A tale of the business state of two industrial technology supplier companies–GE and ABB.
This is a great article tracing the heritage and woes of GE. While the company is still strong in all the basic industrial categories, it’s moves deeper in to financial and entertainment industries have cost it dearly. Not to mention decades of financial sleight-of-hand. When I was at Minds + Machines last fall, I wondered if this might be the last. The new CEO hinted at changes in GE Digital at the conference. Shortly afterwards, the shoe dropped. GE Digital was to be essentially gutted. No more grandiose plans for a huge software platform that would be the solution of everything digital. Smaller applications and partnerships were to be the new direction. There will be some GE people at ARC this week, I’ll see what else I can learn.
Meanwhile, ABB released its full year 2017 financial results. It has been in the midst of restructuring since Ulrich Spiesshofer assumed the reins in 2013 succeeding GE alum Joe Hogan. ABB touts its progress in this report.
“In the transition year 2017, we shaped a streamlined and strengthened ABB. Now, our digital-first portfolio for customers in utilities, industry and transport and infrastructure is based on two clear value propositions: bringing electricity from any power plant to any plug, and automating industries from natural resources to finished products,” said Spiesshofer. “The annual results include the dampening effect of our massive transformation. With our targeted actions to shift our center of gravity, we have improved competitiveness, addressed higher-growth segments and de-risked ABB. We delivered four consecutive quarters of increasing base-order growth. The momentum we have built in 2017 positions us for profitable growth as the global markets are improving. Today’s proposal to increase the dividend for the 9th consecutive year demonstrates our confidence in the future.”

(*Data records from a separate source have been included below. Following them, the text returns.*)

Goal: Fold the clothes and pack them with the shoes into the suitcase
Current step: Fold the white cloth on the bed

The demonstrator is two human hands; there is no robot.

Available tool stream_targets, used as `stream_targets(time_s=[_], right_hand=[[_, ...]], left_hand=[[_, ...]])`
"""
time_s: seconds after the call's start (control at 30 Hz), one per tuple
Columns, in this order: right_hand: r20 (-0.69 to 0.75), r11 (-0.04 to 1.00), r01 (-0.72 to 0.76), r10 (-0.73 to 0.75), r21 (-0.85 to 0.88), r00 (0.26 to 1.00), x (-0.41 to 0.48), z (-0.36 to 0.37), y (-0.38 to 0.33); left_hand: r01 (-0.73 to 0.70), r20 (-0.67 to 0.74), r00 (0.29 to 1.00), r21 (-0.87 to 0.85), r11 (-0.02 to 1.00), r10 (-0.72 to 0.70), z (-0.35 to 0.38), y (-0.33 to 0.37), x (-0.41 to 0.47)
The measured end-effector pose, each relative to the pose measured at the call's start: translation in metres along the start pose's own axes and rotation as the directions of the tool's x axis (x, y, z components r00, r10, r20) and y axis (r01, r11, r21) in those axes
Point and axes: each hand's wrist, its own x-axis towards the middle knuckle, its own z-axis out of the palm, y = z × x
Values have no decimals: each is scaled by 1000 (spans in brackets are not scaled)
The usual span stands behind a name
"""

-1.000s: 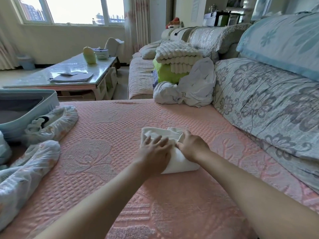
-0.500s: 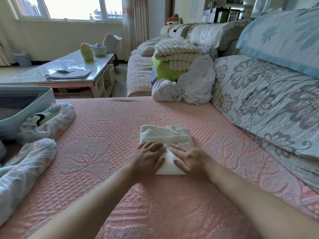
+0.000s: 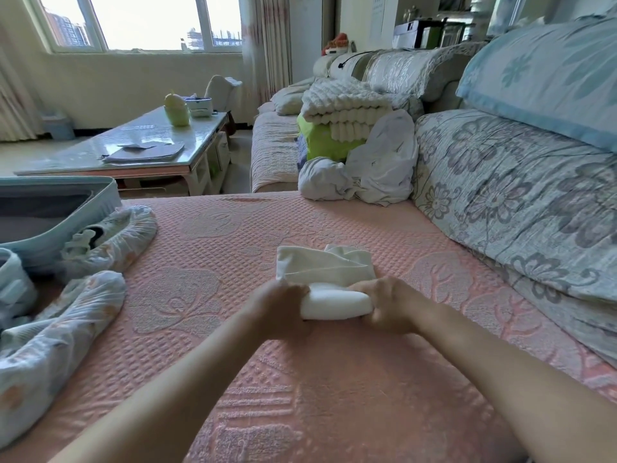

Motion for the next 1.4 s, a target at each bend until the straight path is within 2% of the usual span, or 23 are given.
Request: stream_targets(time_s=[0.1,0.2,0.27,0.33,0.4,0.5,0.57,0.63,0.73,0.83,0.9,1.03,1.17,1.23,1.33,1.4], right_hand=[[87,991,-57,46,125,995,-10,-23,-7],[155,912,-145,91,385,984,-18,-37,-10],[134,841,-187,138,508,981,-16,-37,-8],[40,812,-223,240,539,970,-8,-32,-5],[-80,838,-262,339,479,937,4,-25,0],[-159,912,-319,366,258,917,19,-14,4],[-185,925,-366,380,104,907,26,-9,3],[-265,920,-378,341,-105,902,31,-4,0],[-405,902,-257,104,-346,908,38,3,-7],[-353,944,-27,-96,-328,931,47,11,-6],[-227,966,32,-92,-256,969,53,16,-1],[-21,974,-48,45,-220,999,63,24,13],[15,993,-93,95,-79,995,73,26,24],[33,992,-103,105,-68,994,73,24,24],[-29,966,-98,94,-240,995,69,18,15],[-177,942,-51,-9,-331,984,64,19,10]], left_hand=[[36,72,997,-179,983,-24,-24,-3,-6],[142,166,983,-448,883,-74,-38,-12,-16],[201,121,980,-607,769,-161,-39,-20,-19],[217,-7,955,-665,714,-297,-35,-25,-14],[296,-90,906,-564,771,-413,-30,-22,-5],[364,-223,879,-262,894,-422,-22,-10,13],[283,-347,884,-141,949,-315,-18,-1,26],[174,-391,904,-28,984,-171,-10,13,38],[60,-356,934,63,996,-34,7,32,47],[34,-238,971,-20,999,-38,22,32,49],[41,-161,986,-17,999,-43,29,20,54],[44,-107,993,-91,995,-54,35,-8,60],[82,-22,996,-238,968,-90,36,-27,60],[118,55,993,-274,955,-107,33,-28,58],[120,112,988,-111,987,-107,23,-22,57],[30,-2,1000,65,997,-30,16,-17,54]])
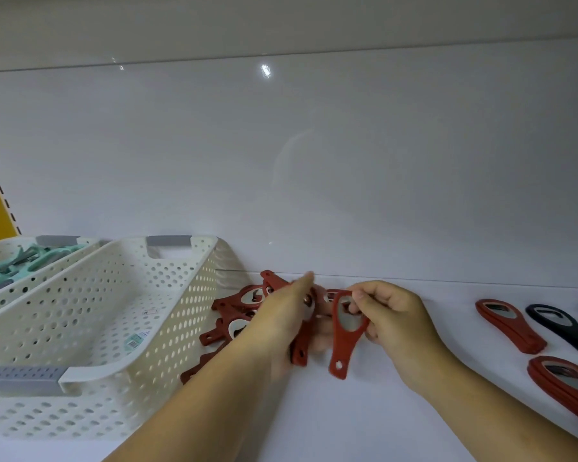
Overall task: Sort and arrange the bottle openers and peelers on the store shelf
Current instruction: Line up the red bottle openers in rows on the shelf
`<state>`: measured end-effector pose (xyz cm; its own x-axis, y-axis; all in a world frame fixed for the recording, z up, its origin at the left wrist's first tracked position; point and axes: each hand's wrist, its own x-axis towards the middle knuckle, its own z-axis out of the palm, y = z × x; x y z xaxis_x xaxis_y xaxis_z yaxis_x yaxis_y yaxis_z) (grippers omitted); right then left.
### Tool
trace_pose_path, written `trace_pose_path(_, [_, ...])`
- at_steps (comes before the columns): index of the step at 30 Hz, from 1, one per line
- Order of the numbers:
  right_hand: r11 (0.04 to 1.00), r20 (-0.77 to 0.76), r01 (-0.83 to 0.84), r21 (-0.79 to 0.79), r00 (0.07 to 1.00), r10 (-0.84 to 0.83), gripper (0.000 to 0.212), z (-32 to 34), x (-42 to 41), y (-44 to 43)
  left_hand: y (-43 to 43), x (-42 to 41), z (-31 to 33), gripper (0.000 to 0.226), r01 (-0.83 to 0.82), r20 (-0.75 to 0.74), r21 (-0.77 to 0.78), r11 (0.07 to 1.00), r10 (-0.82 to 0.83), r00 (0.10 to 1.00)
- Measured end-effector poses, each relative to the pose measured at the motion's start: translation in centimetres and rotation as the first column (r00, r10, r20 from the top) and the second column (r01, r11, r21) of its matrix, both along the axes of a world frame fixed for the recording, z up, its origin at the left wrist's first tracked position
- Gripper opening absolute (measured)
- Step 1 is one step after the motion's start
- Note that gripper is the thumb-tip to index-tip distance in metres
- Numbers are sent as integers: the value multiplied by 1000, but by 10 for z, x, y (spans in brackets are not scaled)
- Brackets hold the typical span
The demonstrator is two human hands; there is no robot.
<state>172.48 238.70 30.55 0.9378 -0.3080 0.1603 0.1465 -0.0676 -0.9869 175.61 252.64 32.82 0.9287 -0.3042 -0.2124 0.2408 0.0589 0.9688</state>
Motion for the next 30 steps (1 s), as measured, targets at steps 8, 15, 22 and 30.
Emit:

Full-year 2017 Group Results
ABB delivered a steady financial performance in 2017 despite market headwinds and its ongoing transformation. Total orders were steady (steady in US dollars). Base-order growth (base orders are classified as orders below $15 million) showed increasing momentum each quarter, and for the full year increased 5 percent (6 percent in US dollars), mitigating the effect of lower large orders. The large order share of total orders in 2017 was 8.5 percent, versus 13.5 percent in 2016, in part as a consequence of ABB’s business model shift. Total service orders grew 8 percent (8 percent in US dollars) to 20 percent of total group orders.
The order backlog at the end of December 2017 was $22,414 million, 4 percent lower (2 percent in US dollars) compared with the prior year. The book-to-bill ratio2 was 0.97x for 2017, compared with 0.99x in 2016.
Revenues improved 1 percent (1 percent in US dollars) to $34,312 million, with positive contributions from Electrification Products and Robotics and Motion more than offsetting the declines in Industrial Automation and Power Grids. Total services revenues grew 3 percent (3 percent in US dollars) and now stand at 18 percent of total group revenues.
ABB executed on its Next Level strategy throughout 2017. The company launched ABB Ability, its digital solutions offering, and continued to invest in digital, sales, branding and research & development. It delivered strong cost savings in White Collar Productivity and supply chain/operational excellence and completed or announced a number of important transactions. It continued to de-risk its portfolio by divesting non-core businesses, and taking actions to implement its EPC (Engineering, Procurement and Construction) business model change. These activities impacted full year results. The company’s operational EBITA declined 2 percent (1 percent in US dollars) to $4,130 million, inclusive of approximately $140 million of charges related to the EPC businesses. The reported operational EBITA margin was 12.1 percent, 30 basis points lower due to charges related to the EPC businesses and would have been steady without these charges.
Net income in 2017 rose 17 percent compared with the previous year to $2,213 million, reflecting primarily lower transformation-related restructuring and restructuring-related expenses and net gains recorded on the business divestments in the year. Basic earnings per share grew 17 percent to $1.04. Operational EPS2 was $1.25, 1 percent lower in constant currency4
Cash flow from operating activities was steady compared with 2016 at $3,799 million for the full year. ABB continued to benefit from improvements in net working capital which generated approximately $600 million of cash during 2017. Net working capital as a percentage of revenue was reduced to 11.3 percent, a 10 basis point improvement year on year. Capital expenditures for the group were $949 million during 2017. Free cash flow of $2,926 million was 5 percent lower than 2016 and the company’s cash return on invested capital (CROI) was 12.4 percent2, mainly impacted by the acquisition of B&R.